**Required work**
Show all lines from the material that carry the word "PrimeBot".

──────────

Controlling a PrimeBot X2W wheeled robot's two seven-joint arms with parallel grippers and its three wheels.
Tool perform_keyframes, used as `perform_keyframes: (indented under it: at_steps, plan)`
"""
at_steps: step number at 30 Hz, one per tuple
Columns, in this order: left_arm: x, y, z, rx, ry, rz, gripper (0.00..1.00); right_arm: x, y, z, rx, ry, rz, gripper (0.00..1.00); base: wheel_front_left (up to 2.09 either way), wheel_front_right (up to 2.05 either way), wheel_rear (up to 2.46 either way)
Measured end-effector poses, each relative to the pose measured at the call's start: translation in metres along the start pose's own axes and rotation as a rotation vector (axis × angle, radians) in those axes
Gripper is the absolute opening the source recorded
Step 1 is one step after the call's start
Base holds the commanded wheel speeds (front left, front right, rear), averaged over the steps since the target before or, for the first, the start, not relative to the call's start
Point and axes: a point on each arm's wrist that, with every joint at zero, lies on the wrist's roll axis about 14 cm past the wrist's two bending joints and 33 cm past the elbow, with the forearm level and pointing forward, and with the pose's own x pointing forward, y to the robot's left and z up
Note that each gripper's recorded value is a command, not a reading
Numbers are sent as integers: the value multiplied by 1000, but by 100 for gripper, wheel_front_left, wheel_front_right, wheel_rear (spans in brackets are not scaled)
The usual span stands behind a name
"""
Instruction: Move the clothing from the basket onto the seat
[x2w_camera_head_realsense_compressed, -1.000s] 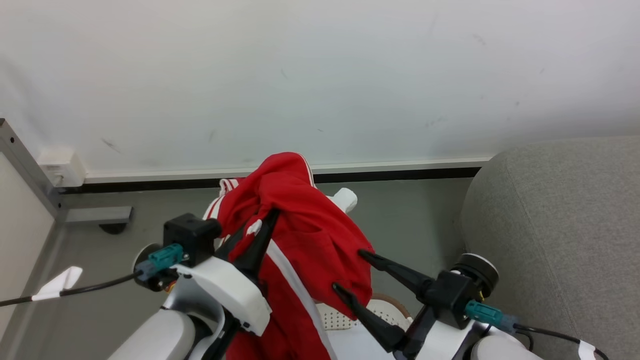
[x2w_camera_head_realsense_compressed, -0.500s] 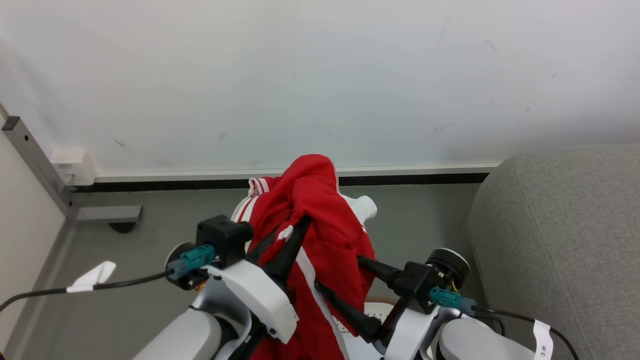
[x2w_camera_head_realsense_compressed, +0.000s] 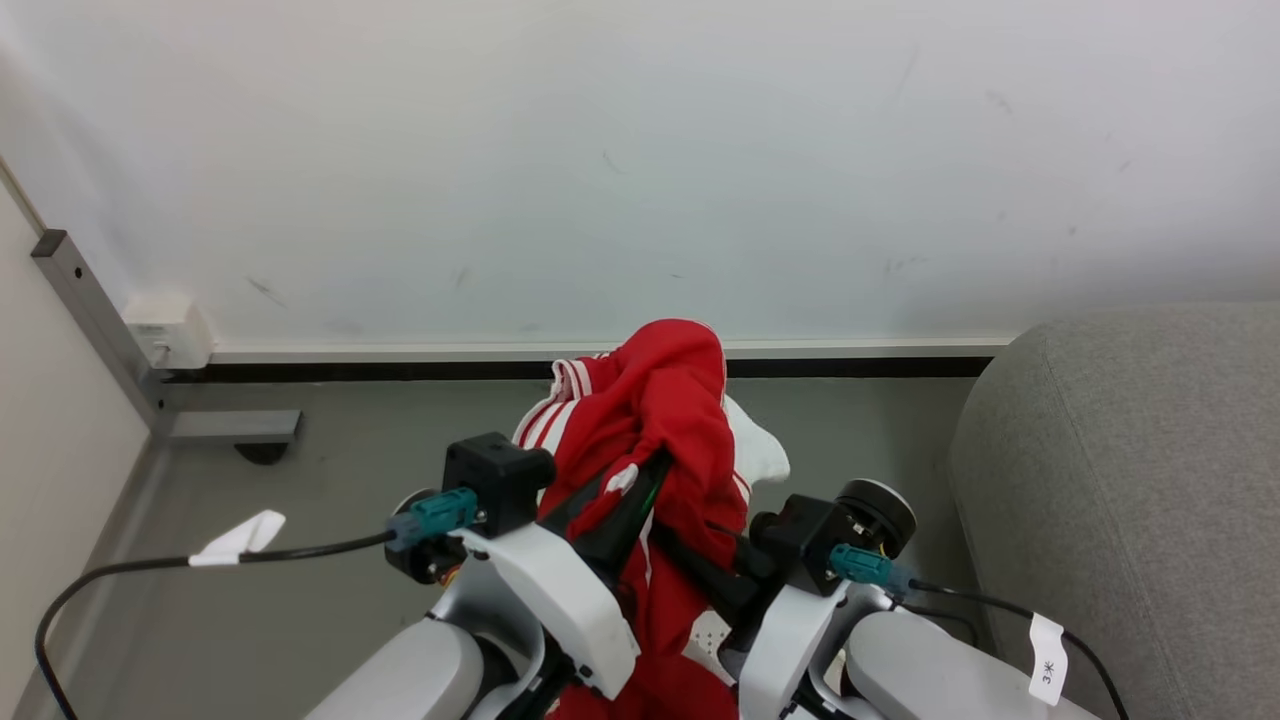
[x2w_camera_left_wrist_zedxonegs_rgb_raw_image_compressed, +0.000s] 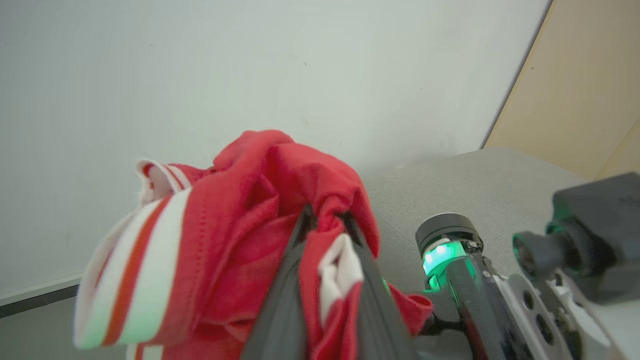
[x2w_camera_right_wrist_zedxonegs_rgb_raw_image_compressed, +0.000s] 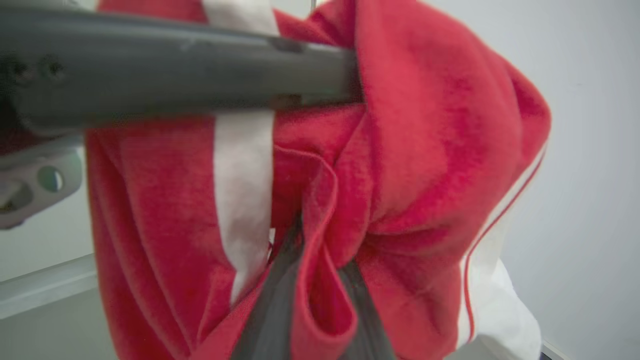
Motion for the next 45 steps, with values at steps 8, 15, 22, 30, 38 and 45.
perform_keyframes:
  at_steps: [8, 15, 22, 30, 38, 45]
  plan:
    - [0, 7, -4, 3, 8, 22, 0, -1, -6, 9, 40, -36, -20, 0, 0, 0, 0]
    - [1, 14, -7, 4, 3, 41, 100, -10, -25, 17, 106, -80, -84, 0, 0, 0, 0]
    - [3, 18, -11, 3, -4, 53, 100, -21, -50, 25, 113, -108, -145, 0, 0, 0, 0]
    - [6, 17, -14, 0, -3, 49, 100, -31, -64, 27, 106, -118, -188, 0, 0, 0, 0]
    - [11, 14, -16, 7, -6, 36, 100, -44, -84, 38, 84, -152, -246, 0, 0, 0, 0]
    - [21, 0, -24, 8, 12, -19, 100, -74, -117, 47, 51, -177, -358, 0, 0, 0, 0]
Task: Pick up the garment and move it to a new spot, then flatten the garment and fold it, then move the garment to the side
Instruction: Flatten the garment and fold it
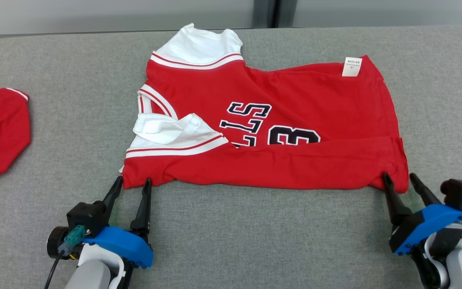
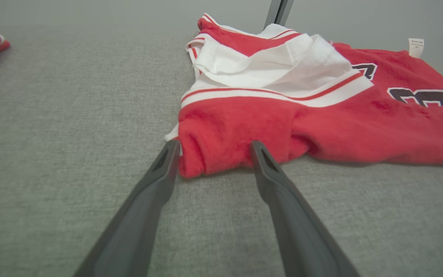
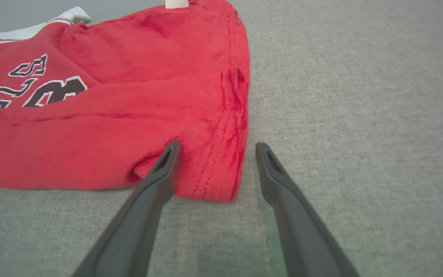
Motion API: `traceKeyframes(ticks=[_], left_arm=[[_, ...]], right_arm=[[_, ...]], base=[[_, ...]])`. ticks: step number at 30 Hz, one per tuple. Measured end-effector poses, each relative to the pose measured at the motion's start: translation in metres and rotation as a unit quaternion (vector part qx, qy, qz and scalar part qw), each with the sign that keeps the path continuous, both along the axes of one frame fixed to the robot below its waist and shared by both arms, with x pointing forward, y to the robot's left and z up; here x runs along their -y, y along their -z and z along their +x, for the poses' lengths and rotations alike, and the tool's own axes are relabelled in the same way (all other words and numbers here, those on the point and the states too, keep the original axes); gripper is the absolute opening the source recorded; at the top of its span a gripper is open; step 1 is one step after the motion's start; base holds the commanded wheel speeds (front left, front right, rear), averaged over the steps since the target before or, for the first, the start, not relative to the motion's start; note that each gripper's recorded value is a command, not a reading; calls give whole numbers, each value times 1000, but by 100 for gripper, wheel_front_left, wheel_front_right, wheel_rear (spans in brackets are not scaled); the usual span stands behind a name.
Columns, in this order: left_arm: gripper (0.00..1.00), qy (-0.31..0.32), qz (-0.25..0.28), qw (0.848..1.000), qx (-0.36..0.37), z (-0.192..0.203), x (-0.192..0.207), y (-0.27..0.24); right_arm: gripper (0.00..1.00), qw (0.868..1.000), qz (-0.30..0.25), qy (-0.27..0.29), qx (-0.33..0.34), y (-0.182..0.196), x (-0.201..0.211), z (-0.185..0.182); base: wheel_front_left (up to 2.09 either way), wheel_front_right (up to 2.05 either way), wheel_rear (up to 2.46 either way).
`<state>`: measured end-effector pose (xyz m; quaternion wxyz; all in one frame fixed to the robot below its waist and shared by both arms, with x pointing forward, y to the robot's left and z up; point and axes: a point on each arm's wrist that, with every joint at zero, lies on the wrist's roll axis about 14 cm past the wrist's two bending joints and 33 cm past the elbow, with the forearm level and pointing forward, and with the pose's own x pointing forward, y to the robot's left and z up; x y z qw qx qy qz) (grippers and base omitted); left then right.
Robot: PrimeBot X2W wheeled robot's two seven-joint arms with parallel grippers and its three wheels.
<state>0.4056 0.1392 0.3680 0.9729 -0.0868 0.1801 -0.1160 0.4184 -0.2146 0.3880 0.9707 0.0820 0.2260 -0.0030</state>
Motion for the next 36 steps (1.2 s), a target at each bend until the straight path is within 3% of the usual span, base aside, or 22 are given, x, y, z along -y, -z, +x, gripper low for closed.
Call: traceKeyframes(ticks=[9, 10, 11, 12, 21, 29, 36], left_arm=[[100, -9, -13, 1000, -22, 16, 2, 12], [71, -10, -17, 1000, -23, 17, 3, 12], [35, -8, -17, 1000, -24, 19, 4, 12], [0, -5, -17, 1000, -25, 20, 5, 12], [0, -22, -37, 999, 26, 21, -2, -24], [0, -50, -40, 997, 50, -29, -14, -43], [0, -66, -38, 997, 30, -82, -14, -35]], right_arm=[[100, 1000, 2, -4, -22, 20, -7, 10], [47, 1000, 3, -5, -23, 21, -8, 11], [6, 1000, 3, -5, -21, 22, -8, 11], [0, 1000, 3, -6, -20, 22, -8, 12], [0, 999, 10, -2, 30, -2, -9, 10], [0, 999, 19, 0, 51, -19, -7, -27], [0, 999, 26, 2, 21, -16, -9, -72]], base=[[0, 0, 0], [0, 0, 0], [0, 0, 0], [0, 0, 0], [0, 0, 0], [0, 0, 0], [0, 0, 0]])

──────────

**Response**
Controlling a PrimeBot X2W wheeled robot's two seven-joint arms with parallel grippers and its three wheels.
Robot: PrimeBot X2W wheeled robot's two seven-joint arms with parallel grippers and its three wheels.

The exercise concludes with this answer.